In the entries below, find the line containing "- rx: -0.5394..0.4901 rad". Write out that line and all lines after it, exactly, and nothing else.

Material to process:
--------------------------------------------------

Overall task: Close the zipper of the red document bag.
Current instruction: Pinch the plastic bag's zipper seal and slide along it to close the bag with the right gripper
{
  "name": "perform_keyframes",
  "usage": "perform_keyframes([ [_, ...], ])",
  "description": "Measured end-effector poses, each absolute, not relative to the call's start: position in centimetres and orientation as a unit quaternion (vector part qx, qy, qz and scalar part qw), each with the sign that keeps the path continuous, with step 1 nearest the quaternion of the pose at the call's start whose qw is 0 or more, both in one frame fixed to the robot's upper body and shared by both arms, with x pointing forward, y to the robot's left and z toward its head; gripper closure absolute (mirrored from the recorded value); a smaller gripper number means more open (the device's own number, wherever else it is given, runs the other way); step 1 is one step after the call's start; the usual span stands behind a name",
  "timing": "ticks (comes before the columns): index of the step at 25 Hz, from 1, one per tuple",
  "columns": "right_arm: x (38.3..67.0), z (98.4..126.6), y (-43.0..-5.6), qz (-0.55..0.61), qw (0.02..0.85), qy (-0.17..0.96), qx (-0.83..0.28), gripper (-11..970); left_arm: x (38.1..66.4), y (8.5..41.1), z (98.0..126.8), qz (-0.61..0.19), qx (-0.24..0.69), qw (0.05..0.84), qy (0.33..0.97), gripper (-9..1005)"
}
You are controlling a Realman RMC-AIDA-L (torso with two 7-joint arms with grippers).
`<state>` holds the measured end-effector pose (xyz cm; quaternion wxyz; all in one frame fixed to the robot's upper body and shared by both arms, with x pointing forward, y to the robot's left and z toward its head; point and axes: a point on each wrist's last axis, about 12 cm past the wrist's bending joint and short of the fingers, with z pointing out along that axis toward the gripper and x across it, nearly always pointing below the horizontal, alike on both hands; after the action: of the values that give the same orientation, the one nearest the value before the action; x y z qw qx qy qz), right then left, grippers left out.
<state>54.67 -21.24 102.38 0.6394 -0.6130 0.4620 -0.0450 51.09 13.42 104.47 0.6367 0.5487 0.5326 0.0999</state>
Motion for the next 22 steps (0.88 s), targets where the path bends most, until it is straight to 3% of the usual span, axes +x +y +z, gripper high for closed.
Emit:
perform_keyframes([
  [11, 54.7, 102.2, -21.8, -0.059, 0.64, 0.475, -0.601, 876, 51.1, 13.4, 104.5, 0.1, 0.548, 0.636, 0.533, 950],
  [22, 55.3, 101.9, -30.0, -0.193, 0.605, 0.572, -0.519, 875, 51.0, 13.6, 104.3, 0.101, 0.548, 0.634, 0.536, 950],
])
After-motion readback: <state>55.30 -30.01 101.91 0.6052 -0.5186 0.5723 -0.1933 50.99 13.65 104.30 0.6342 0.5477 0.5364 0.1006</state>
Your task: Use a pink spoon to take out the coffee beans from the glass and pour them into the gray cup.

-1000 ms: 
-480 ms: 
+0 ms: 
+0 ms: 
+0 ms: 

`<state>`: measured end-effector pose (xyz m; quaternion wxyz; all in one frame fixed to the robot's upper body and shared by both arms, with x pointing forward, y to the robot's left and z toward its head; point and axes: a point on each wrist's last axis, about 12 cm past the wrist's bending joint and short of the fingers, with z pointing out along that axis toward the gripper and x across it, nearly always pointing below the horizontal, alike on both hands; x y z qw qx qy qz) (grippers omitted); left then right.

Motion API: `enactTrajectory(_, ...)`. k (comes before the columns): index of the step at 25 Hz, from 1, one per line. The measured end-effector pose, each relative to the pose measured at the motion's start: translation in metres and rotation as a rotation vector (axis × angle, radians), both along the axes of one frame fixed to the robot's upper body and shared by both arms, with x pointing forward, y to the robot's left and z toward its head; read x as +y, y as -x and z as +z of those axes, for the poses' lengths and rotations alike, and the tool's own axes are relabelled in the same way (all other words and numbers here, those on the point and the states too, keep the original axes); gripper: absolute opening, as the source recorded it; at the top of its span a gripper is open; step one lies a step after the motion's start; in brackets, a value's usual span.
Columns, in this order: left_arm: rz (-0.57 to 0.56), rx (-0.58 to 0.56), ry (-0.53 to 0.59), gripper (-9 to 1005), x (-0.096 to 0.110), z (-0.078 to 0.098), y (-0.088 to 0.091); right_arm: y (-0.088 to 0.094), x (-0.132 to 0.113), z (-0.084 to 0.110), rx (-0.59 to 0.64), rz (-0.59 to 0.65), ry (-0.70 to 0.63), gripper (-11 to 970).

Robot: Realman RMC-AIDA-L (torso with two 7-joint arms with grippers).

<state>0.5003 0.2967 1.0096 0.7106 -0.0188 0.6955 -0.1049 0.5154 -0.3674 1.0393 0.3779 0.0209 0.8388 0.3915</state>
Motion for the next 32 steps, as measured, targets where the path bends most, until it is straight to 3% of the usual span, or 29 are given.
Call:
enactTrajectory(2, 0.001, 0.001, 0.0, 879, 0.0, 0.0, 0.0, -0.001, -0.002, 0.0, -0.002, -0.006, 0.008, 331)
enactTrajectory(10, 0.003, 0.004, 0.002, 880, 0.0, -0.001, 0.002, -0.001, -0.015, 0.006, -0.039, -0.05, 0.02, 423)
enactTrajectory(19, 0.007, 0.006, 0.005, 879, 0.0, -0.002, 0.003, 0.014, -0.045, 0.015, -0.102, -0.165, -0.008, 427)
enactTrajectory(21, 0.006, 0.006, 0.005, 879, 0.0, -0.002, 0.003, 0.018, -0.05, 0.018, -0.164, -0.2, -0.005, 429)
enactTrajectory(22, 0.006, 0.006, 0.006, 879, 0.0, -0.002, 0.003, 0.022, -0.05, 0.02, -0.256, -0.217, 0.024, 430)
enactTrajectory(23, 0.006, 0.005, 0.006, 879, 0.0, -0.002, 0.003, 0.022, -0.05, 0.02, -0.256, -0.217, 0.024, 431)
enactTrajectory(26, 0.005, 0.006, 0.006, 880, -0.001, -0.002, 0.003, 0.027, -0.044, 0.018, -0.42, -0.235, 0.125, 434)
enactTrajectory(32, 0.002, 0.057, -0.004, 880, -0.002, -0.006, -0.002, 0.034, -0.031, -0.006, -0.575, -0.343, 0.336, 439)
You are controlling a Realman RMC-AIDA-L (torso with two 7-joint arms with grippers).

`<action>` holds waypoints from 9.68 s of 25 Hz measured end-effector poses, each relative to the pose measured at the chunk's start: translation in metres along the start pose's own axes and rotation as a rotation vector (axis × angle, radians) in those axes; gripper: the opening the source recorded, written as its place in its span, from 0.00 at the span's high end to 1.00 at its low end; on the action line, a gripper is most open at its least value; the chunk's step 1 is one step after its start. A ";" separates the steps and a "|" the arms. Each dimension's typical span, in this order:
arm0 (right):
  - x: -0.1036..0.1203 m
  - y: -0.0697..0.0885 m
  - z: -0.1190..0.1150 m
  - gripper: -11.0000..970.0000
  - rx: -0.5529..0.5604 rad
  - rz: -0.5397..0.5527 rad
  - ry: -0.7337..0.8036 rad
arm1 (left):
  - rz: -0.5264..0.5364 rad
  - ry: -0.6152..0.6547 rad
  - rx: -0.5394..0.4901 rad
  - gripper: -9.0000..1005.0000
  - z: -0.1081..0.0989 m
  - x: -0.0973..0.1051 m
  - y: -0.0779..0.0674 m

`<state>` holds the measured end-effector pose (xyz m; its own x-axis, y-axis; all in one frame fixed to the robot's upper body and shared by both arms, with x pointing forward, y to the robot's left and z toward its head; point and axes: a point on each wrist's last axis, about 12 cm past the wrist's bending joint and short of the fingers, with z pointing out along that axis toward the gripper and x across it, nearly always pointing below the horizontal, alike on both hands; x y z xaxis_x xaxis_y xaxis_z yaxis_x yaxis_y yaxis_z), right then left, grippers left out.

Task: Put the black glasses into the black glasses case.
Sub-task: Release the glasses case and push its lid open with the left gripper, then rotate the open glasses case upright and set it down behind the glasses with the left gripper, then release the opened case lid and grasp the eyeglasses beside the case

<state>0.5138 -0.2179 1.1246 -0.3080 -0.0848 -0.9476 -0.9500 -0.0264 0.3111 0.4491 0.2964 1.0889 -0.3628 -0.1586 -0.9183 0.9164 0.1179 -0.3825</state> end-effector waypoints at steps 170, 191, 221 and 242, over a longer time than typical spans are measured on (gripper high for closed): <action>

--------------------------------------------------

Response to this exercise:
  - rx: -0.5394..0.4901 rad
  - gripper: -9.0000..1005.0000
  - z: -0.1081..0.0989 m
  - x: -0.0973..0.1051 m
  - y: -0.0779..0.0674 m

`<state>` holds the measured end-effector pose (xyz m; its own x-axis, y-axis; all in one frame fixed to the robot's upper body and shared by both arms, with x pointing forward, y to the robot's left and z toward its head; point and axes: a point on each wrist's last axis, about 12 cm past the wrist's bending joint and short of the fingers, with z pointing out along that axis toward the gripper and x across it, nearly always pointing below the horizontal, alike on both hands; x y z xaxis_x xaxis_y xaxis_z yaxis_x yaxis_y yaxis_z), right then left, grippers left out.

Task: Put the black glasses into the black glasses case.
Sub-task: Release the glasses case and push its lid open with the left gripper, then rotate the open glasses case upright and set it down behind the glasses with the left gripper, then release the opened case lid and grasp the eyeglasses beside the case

<state>0.5138 -0.2179 1.1246 -0.3080 -0.0848 -0.9476 -0.9500 -0.0264 0.3111 0.4491 0.2964 1.0889 -0.3628 -0.1586 -0.9183 0.9164 0.1179 -0.3825</state> end-effector waypoints at steps 170, 191, 221 and 242, over a longer time than typical spans are measured on (gripper high for closed): <action>

No more is needed to finish this exercise.